The village is eight miles away from Nottingham and has a population of some 230 residents.
It has one pub, the Earl of Chestefield Arms and one Village Hall, previously the Church of England School, built in 1873 by the Earl of Carnarvon and later taken over by the Notts Education Committee, the school closed in 1964. The building belongs to the Crown Estate and was leased first to the Church and then to the Parish Council to be used as a Village Hall.
Shelford still has three farms in the village itself, which was the site of an important incident during the Civil War in the 17th century. The Stanhope family lived at Shelford Manor and were staunch Royalists. As such they were a thorn in the side of the Parliamentarian Colonel Hutchinson at Nottingham Castle. With a view to stamping out Royalism everywhere in the county the Roundheads invaded the village in 1645. They burned snipers out of the church tower, and advanced on Shelford Manor, where a fierce battle was fought with some 140 men being killed, including Philip Stanhope. The church contains a chapel dedicated to the Stanhopes and many of the family are buried there. The Sealed Knot have held a re-enactment of the 1645 battle in 1995, 2000, and 2005 and will hopefully do so again in 2010.

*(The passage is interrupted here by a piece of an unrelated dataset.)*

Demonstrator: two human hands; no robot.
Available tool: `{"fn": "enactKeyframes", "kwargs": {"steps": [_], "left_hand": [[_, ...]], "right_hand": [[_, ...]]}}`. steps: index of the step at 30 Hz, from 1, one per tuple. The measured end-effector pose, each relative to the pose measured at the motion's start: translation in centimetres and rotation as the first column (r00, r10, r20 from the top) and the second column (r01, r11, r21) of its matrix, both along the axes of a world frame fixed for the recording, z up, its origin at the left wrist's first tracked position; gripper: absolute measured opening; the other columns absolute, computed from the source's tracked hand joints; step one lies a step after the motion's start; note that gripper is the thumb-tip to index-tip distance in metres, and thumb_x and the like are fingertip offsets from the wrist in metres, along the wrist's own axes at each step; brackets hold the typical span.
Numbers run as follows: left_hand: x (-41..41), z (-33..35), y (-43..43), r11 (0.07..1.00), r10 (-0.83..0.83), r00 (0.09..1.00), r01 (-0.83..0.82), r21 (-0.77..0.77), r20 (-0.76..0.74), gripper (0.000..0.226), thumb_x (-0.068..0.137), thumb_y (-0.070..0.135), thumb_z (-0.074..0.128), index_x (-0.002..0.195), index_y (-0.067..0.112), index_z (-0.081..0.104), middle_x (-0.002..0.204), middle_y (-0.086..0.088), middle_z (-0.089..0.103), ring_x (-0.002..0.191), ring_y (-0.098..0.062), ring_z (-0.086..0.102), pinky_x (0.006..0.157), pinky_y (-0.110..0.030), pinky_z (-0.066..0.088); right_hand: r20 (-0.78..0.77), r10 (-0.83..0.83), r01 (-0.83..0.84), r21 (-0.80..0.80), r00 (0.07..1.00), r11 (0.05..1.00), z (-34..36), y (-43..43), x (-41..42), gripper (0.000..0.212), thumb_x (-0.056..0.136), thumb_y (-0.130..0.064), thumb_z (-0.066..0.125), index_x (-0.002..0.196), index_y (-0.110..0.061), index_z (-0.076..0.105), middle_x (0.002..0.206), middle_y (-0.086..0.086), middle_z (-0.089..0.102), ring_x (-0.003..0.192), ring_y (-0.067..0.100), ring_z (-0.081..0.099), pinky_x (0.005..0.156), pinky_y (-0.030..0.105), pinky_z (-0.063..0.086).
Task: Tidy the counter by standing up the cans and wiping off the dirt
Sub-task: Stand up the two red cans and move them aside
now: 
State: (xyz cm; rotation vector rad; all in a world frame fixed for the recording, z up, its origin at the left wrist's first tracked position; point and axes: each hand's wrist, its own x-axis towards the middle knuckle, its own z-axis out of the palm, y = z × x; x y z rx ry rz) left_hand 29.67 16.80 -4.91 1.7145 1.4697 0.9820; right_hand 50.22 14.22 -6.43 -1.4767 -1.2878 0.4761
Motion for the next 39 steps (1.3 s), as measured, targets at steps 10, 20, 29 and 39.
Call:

Water plays a dominant part in the landscape, with the River Trent nearby and the surrounding fields heavily punctuated with floodbanks and drains. At the side of the church, Stoke Ferry Lane leads to the River Trent with Stoke Bardolph on the other side. Near the riverside are the wooden remains of the chain ferry which was still working in the first half of the last century. Opposite Shelford Manor are marshes – the remains of 30 acres of willow beds. A number of people from the surrounding villages once worked there making rods for baskets and other purposes.
The Primitive Methodist Chapel was established in 1840 although it now forms part of the Earl of Chesterfield Arms. The original date stone was removed and is now in the parish church.